Le 27 mai, l'assemblée nationale a décidé de ne pas inscrire dans la législation l'interdiction des publicités pour les aliments jugés trop gras, trop sucrés ou trop salés, ciblant les jeunes de moins de 16 ans. Ce rejet a également concerné l'étiquetage obligatoire du Nutri-Score, qui informe sur les valeurs nutritionnelles.
Cette initiative était proposée par des députés de différents partis, tels que La République en marche (LRM), le Parti socialiste (PS) et La France Insoumise (LFI). Malgré une forte volonté de réguler ces publicités, le projet a été abrogé avec un vote de 49 contre 13.
Des arguments opposés en chambre
Selon des sources de l'AFP reprises par Le Monde, Anne-Laurence Petel (LRM) a soulevé la question de l'obésité, affirmant qu'un enfant sur six en France souffre de surpoids, et critiquant l'impact de ces publicités sur les plus jeunes. D'autres comme Loïc Prud'homme (LFI) ont parlé d'un "lavage de cerveau" infligé aux enfants.

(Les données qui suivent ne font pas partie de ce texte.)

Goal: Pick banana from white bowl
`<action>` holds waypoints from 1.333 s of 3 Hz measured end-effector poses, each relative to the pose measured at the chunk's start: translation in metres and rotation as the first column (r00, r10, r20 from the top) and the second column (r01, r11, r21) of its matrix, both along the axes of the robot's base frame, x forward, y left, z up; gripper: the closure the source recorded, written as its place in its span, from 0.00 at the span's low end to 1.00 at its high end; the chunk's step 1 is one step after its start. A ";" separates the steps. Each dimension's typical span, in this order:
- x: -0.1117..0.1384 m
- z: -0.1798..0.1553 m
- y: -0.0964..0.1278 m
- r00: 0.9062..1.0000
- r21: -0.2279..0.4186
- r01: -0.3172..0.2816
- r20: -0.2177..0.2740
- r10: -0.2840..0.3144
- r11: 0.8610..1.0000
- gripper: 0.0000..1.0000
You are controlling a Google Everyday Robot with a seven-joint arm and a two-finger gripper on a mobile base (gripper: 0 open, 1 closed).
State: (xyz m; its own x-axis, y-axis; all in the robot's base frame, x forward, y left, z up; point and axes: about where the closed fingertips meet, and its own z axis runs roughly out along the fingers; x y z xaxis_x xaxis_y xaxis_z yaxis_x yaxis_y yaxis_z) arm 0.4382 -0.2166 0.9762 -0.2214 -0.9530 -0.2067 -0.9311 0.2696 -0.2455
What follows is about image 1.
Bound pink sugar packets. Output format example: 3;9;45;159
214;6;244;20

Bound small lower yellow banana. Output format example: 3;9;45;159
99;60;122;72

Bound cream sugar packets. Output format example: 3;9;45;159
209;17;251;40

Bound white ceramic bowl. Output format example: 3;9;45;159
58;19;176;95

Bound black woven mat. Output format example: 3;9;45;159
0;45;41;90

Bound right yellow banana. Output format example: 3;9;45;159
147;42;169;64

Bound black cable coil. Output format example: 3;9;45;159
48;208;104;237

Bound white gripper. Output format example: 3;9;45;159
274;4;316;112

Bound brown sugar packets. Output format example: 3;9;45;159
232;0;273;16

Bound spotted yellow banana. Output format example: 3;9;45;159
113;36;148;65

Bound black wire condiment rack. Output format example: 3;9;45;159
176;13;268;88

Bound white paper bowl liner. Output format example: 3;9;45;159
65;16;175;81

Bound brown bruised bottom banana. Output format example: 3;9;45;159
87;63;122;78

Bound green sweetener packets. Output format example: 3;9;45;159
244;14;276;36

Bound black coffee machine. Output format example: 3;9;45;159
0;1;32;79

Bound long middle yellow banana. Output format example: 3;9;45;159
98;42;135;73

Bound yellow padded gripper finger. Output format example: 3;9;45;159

À l'inverse, plusieurs élus, dont Cendra Motin (LRM), ont plaidé en faveur de la "responsabilisation des parents" concernant les choix alimentaires de leurs enfants. Bruno Millienne (MoDem) a également exprimé des inquiétudes quant à une possible déréglementation de la publicité et à l'absence de concertation au niveau européen avant la création d'une telle loi.